◆ The task
Only lines with the string "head" are wanted. Pull them out of the data.

***

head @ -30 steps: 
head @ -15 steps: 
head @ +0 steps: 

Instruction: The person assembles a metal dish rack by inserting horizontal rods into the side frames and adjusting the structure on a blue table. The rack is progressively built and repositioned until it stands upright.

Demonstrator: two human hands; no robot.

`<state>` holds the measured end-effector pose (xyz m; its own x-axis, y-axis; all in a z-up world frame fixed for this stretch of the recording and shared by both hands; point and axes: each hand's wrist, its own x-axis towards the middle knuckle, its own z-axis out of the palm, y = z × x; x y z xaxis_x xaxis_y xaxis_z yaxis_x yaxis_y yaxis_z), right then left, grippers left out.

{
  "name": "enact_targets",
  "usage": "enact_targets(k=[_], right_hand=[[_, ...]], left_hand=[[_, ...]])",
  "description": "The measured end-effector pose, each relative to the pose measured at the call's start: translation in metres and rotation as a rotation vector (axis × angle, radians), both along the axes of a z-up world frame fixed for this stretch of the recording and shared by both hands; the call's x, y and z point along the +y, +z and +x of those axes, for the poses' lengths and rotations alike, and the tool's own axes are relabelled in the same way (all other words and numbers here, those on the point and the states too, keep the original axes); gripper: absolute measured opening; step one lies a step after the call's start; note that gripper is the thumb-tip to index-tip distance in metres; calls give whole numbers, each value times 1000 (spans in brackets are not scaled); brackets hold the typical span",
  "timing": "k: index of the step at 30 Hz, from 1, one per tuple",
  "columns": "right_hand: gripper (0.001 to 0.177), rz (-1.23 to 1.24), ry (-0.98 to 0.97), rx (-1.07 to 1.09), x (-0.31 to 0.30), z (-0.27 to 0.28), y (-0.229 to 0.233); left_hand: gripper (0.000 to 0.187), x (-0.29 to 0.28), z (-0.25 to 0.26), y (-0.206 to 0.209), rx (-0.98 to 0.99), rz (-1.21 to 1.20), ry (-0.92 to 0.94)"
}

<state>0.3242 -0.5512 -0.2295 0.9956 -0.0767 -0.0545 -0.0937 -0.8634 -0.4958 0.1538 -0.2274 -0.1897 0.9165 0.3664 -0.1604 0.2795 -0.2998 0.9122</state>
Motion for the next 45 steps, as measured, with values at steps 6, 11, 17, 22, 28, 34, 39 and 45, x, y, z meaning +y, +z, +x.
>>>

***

◆ Answer to this problem
head @ -30 steps: 
head @ -15 steps: 
head @ +0 steps: 

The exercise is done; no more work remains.